ASSIGNED TASK: Once you find the line containing "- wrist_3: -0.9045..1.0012" in the data below, copy it and each following line exactly, up to and including the line containing "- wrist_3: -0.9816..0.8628", and nothing else.

SOURCE DATA:
Segment Open
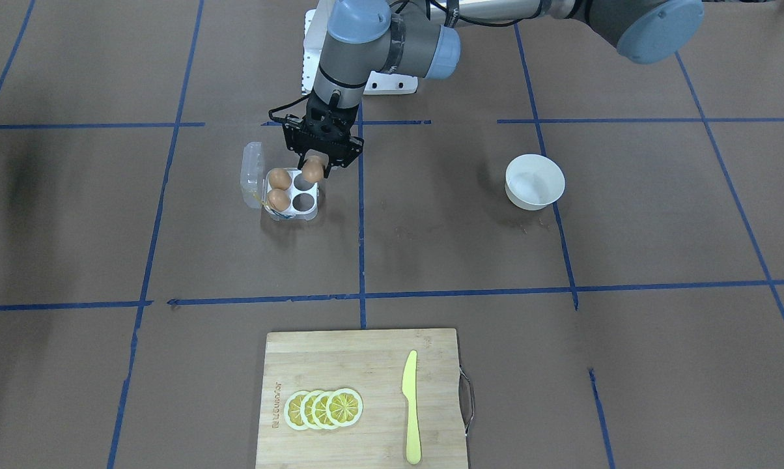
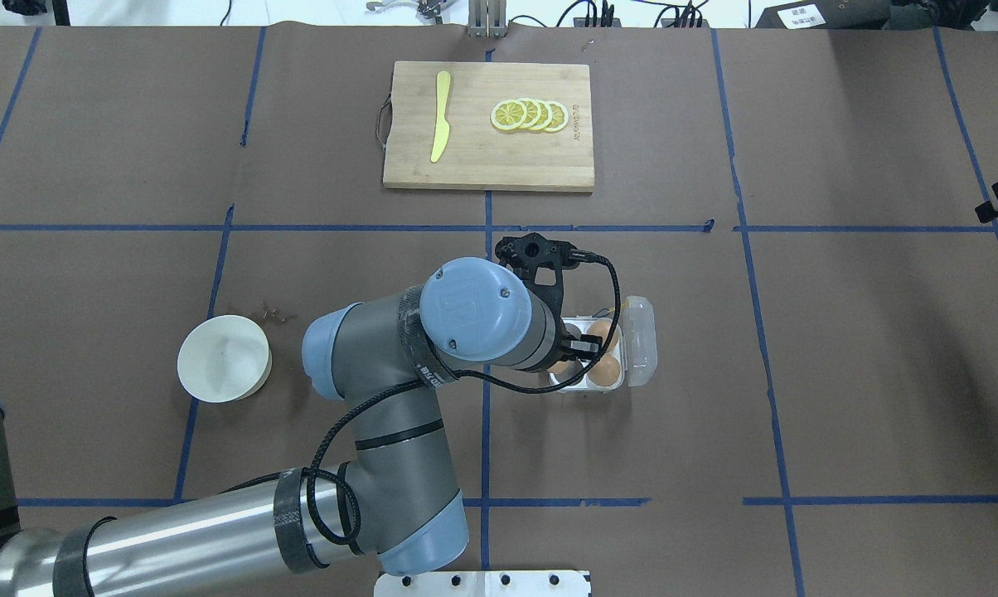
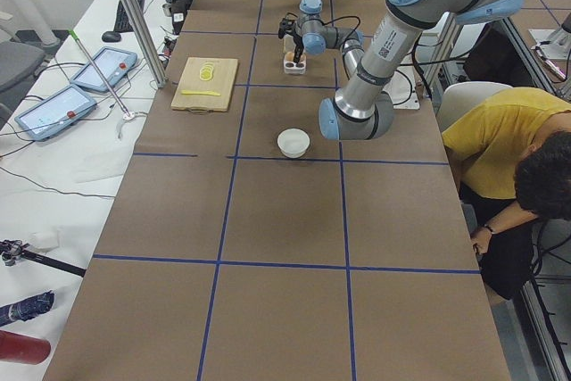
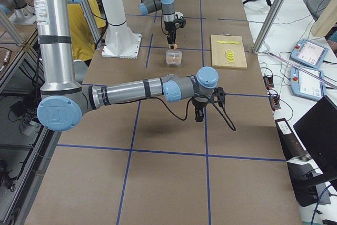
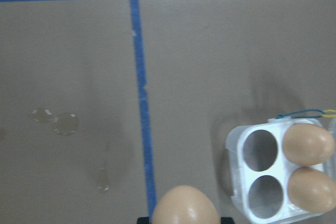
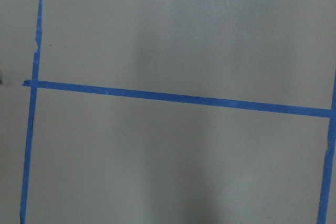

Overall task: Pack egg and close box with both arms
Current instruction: 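Carry the egg with the left gripper over the clear egg carton, then lower the egg into an empty carton cup and open the left gripper, then lift the left gripper away while the right gripper moves toward the carton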

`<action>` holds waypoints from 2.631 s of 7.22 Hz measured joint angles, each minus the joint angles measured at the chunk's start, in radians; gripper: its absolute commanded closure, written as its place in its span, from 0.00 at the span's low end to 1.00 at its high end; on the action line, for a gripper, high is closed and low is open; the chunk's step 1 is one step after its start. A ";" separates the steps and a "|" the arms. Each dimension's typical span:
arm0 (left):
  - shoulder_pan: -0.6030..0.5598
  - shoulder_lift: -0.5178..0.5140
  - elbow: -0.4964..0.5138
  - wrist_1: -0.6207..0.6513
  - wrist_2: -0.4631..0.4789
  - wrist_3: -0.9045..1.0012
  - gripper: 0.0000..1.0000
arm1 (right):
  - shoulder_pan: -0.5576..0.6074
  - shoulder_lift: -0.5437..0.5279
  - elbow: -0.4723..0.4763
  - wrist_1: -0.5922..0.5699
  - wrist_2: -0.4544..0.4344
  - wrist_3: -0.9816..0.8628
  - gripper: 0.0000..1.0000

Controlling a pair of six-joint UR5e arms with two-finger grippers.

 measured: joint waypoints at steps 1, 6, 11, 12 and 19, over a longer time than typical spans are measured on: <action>0.003 -0.014 0.023 -0.006 0.004 0.001 1.00 | 0.000 0.000 0.001 0.000 0.006 0.000 0.00; 0.015 -0.036 0.084 -0.048 0.007 0.002 0.49 | 0.000 0.000 0.001 0.000 0.020 0.000 0.00; 0.019 -0.045 0.084 -0.047 0.007 0.001 0.01 | 0.000 0.000 0.002 0.000 0.020 0.000 0.00; 0.019 -0.045 0.082 -0.046 0.007 0.001 0.01 | 0.000 0.000 0.003 0.000 0.020 0.000 0.00; -0.233 0.229 -0.308 0.163 -0.090 0.293 0.03 | -0.147 0.002 0.100 0.104 0.016 0.325 0.77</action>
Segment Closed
ANSWER TO THIS PROBLEM:
  - wrist_3: -0.9045..1.0012
  - gripper: 0.0000..1.0000
arm1 (right):
  - shoulder_pan: -0.5576..0.6074
  - shoulder_lift: -0.5437..0.5279
  - elbow: -0.4723..0.4763
  - wrist_1: -0.5922..0.5699
  - wrist_2: -0.4544..0.4344
  - wrist_3: -0.9816..0.8628

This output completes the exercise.